_Exercise_.
Exact transcription of the data below is required, without the images.

┏━━

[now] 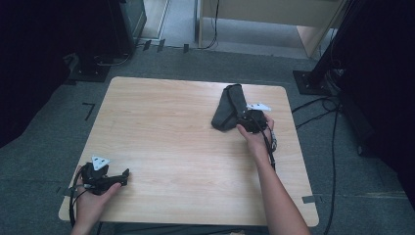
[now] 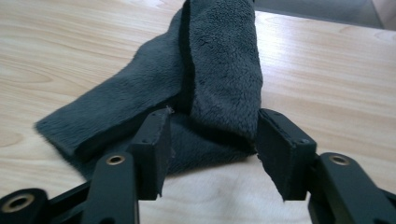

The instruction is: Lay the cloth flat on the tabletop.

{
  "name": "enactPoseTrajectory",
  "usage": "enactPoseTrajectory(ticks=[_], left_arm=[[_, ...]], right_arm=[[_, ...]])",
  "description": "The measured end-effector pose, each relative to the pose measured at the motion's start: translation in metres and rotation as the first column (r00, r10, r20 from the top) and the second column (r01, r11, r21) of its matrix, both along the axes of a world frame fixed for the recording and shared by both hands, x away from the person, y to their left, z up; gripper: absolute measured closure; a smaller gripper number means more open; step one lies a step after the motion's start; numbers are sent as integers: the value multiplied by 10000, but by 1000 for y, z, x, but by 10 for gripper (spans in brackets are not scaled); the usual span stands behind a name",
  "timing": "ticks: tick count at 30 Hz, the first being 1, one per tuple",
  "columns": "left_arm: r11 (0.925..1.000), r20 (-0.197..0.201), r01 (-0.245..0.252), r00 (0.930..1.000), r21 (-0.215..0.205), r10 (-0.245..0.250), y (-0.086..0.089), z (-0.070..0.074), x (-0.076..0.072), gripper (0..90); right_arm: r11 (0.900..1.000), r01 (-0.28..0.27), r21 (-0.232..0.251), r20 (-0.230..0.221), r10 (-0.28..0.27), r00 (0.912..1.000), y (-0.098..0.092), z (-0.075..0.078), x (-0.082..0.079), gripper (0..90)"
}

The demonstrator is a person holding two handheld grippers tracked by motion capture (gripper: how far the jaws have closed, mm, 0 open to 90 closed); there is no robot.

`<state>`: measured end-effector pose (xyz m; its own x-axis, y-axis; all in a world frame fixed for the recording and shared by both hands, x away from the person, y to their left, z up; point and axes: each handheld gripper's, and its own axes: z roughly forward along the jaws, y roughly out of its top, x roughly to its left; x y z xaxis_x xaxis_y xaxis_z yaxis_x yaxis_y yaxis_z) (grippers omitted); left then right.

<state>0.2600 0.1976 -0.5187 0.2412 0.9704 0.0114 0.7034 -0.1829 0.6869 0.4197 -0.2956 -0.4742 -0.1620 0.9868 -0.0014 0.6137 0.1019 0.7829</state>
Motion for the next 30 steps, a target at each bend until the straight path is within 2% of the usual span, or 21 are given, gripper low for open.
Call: enactPoseTrajectory(ticks=[2, 4, 6, 7, 9, 12, 15, 16, 17, 19, 20, 21, 23, 30], left_arm=[[10000, -1, 0, 10000, 0, 0, 0, 0, 0, 6], [10000, -1, 5, 10000, -3, -5, 0, 0, 0, 6], [10000, 2, 31, 10000, 3, -31, 0, 0, 0, 6], [10000, -5, 66, 10000, 7, -66, 0, 0, 0, 6], [10000, -1, 75, 10000, -3, -75, 0, 0, 0, 7], [9999, -13, 121, 9999, 7, -121, 0, 0, -1, 7], [9999, -19, 133, 9999, 1, -133, -1, 0, -1, 7], [9999, -17, 133, 9999, -1, -133, -1, 0, -1, 7], [9999, -17, 133, 9999, -1, -133, -1, 0, -1, 7], [9999, -18, 133, 9999, 0, -133, -1, 0, -1, 7], [9999, -17, 133, 9999, -1, -133, -1, 0, -1, 7], [9999, -16, 132, 9999, -3, -132, -1, 0, -1, 7], [9999, -14, 134, 9999, 2, -134, -1, 0, -1, 7], [9999, -25, 139, 9999, 4, -139, 0, 0, -1, 7]], right_arm=[[9999, 2, -133, -89, -3, 10000, 0, -1, 5, 442], [9996, 265, -128, -229, -268, 9994, -5, -5, 15, 430], [9989, 450, -89, -326, -452, 9984, -7, -7, 18, 430], [9980, 622, 91, -373, -618, 9974, -12, -11, 23, 431], [9969, 785, 50, -455, -782, 9959, -14, -15, 27, 440], [9967, 804, 144, -563, -795, 9952, -14, -19, 30, 469], [9972, 669, 331, -834, -639, 9945, -15, -25, 33, 554], [9979, 640, 88, -998, -628, 9930, -13, -28, 34, 613], [9979, 640, 88, -998, -628, 9930, -13, -28, 34, 613], [9986, 429, -305, -985, -458, 9941, -12, -30, 33, 736], [9986, 429, -305, -985, -458, 9941, -12, -30, 33, 736], [9979, 405, -505, -921, -451, 9947, -11, -30, 32, 807], [9980, 405, -493, -907, -449, 9949, -11, -30, 32, 819], [9971, -177, -743, -956, 105, 9954, -5, -27, 21, 841]])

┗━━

_Task answer_.
[now] 
[now] 

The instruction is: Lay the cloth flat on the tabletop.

{
  "name": "enactPoseTrajectory",
  "usage": "enactPoseTrajectory(ticks=[_], left_arm=[[_, ...]], right_arm=[[_, ...]])",
  "description": "The measured end-effector pose, each relative to the pose measured at the motion's start: translation in metres and rotation as the first column (r00, r10, r20 from the top) and the second column (r01, r11, r21) of its matrix, both along the axes of a world frame fixed for the recording and shared by both hands, x away from the person, y to their left, z up; gripper: absolute measured closure; a smaller gripper number means more open; step one lies a step after the motion's start; numbers are sent as integers: the value multiplied by 10000, but by 1000 for y, z, x, but by 10 for gripper (spans in brackets are not scaled); the usual span stands behind a name",
  "timing": "ticks: tick count at 30 Hz, the first being 1, one per tuple",
  "columns": "left_arm: r11 (0.925..1.000), r20 (-0.197..0.201), r01 (-0.245..0.252), r00 (0.930..1.000), r21 (-0.215..0.205), r10 (-0.245..0.250), y (-0.086..0.089), z (-0.070..0.074), x (-0.076..0.072), gripper (0..90); right_arm: r11 (0.900..1.000), r01 (-0.28..0.27), r21 (-0.232..0.251), r20 (-0.230..0.221), r10 (-0.28..0.27), r00 (0.912..1.000), y (-0.098..0.092), z (-0.075..0.078), x (-0.082..0.079), gripper (0..90)"
}

The demonstrator is a person holding two handheld grippers tracked by motion capture (gripper: how far the jaws have closed, mm, 0 open to 90 closed); there is no robot.

`<state>`: measured end-effector pose (xyz m; its own x-axis, y-axis; all in a world frame fixed for the recording and shared by both hands, x away from the person, y to their left, z up; point and axes: each handheld gripper's, and its own axes: z roughly forward along the jaws, y roughly out of its top, x roughly to its left; x y z xaxis_x xaxis_y xaxis_z yaxis_x yaxis_y yaxis_z) (grippers omitted); left then right.

<state>0.2600 0.1976 -0.5187 0.2412 0.9704 0.0114 0.7034 -0.1829 0.6869 0.4197 -0.2956 -0.4742 -0.1620 0.9868 -0.0014 0.6137 0.1019 0.7829</state>
Motion for the next 30 steps, a target at each bend until the straight path is within 2% of the usual span, or 21 are given, gripper low for open.
Call: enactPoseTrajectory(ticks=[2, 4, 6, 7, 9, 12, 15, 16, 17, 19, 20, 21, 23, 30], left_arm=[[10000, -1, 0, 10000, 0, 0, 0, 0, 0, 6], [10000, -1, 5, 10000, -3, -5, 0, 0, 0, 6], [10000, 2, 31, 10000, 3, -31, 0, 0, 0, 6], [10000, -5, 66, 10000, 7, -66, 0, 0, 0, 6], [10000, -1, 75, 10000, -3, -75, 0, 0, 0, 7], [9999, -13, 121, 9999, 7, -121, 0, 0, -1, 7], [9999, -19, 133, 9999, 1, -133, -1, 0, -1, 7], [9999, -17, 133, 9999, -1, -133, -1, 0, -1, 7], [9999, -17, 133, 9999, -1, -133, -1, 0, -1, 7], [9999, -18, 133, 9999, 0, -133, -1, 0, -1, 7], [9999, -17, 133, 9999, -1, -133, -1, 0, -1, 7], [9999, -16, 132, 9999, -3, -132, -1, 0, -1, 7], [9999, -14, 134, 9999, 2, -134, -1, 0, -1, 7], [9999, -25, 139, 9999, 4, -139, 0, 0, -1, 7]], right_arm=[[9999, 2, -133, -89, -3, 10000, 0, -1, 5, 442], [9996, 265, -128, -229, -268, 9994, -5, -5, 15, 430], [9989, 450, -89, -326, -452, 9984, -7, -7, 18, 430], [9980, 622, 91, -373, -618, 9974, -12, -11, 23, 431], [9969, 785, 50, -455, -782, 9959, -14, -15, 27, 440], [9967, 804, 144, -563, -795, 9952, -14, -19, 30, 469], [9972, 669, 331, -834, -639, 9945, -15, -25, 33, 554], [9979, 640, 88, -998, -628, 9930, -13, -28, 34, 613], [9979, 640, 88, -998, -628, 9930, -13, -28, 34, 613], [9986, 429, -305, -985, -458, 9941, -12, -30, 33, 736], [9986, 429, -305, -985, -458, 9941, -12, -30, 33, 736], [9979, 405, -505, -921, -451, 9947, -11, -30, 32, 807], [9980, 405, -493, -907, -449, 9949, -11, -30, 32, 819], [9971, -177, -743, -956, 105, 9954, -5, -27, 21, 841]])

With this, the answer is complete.